Her nasty, careless attitude to anyone who was anywhere near anyone who stood in her way killed people. Simple as.

UnquietDad · 23/07/2008 14:52

Object all you like to the state funeral. It's a democracy. You may do so.

If you'd noticed I was not objecting to anybody "countering" my arguments, but simply to the use of emotive and personal language which reduces politics to the level of the playground.

I am not in the least like either of those gentlemen. Sadly I fear smallwhitecat is right...

ShePeeTeePee · 23/07/2008 14:58

Still alive? Ah, well - shall check back daily.

She has one last chance to at least make part amends - forward forecast is sunny. Now could be a good time.

spokette · 23/07/2008 15:04

Frau Thatcher's legacy for me is this:

Played race card to gain political advantage (especially in 1979 when she proclaimed that Britain was in danger of being swamped by immigrants.)

Refusing to support sanctions in South Africa in order to end apartheid because of her husband's personal business interests there plus his unwavering support for that evil regime (he called the land "God's own country").

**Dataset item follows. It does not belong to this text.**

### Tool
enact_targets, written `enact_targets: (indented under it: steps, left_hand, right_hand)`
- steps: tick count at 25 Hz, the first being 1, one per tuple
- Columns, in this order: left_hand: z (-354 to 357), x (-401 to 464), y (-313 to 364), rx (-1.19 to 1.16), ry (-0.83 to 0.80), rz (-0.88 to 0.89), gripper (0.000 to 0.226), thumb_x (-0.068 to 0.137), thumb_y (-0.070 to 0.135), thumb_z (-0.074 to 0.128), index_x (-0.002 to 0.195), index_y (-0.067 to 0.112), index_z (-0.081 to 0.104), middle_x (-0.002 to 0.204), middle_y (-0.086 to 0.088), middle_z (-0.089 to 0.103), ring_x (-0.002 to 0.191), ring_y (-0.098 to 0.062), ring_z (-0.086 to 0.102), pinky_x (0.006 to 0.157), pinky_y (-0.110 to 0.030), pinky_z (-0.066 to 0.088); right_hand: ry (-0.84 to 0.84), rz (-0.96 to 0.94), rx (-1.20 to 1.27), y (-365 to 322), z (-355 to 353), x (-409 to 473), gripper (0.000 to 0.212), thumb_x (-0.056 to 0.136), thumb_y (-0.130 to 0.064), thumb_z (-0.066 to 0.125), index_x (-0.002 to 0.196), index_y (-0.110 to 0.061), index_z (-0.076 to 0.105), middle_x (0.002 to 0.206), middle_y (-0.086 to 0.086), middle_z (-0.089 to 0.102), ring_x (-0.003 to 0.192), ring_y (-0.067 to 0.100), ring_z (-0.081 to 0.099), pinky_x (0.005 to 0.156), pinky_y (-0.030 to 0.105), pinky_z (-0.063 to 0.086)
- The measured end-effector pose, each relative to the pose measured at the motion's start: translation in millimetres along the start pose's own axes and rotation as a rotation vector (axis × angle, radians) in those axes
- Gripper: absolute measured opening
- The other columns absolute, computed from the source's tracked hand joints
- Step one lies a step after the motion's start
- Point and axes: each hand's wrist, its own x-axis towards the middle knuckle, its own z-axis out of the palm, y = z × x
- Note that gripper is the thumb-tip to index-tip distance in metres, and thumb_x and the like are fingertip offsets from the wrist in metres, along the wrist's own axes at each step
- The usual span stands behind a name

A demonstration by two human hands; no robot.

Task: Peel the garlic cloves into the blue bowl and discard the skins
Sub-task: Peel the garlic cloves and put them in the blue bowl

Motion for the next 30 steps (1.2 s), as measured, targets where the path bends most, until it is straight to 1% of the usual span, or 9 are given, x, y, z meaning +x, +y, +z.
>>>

Her salacious and undignified revelling in the waste that was the Falkland's Conflict

Personal visit to Pinochet when he came to Britain for medical treatment.

More misogynist than most male chauvinist pigs.

Starved the NHS of funds

Created a divided and broken society that rewarded greed, selfishness as well as profligacy - the fruits of which we have been feeling for the past decade (children conceived during Thatcherites reign - just look at many of them now who know nothing about familiy life, community or a society that truly cares for those who are improverished, marginalised, voiceless and neglected).